■ **Records from a dataset**

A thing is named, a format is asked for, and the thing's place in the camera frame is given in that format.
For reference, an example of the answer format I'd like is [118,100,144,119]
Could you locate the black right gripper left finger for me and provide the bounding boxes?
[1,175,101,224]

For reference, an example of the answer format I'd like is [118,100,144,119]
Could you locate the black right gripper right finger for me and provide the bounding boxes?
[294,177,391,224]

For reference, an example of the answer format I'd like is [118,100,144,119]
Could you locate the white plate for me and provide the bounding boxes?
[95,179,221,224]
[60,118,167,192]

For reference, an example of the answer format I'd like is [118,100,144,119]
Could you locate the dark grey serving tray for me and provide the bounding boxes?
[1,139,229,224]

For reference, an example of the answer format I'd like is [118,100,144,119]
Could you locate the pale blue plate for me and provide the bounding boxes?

■ **Goal of the exercise**
Reproduce each record shown above without altering a single word.

■ **Task solution**
A thing is named, a format is asked for, and the thing's place in the camera frame is given in that format.
For reference, an example of the answer format I'd like is [118,100,144,119]
Could you locate the black right gripper left finger for me and provide the bounding boxes?
[1,175,101,224]

For reference, an example of the answer format I'd like is [118,100,144,119]
Could you locate the black right gripper right finger for me and provide the bounding boxes?
[294,177,391,224]

For reference, an example of the answer format I'd like is [118,100,144,119]
Could you locate the white plate for me and provide the bounding boxes?
[95,179,221,224]
[60,118,167,192]

For reference, an example of the answer format I'd like is [118,100,144,119]
Could you locate the dark grey serving tray for me and provide the bounding boxes?
[1,139,229,224]

For reference, an example of the answer format I'd like is [118,100,144,119]
Could you locate the pale blue plate for me and provide the bounding boxes?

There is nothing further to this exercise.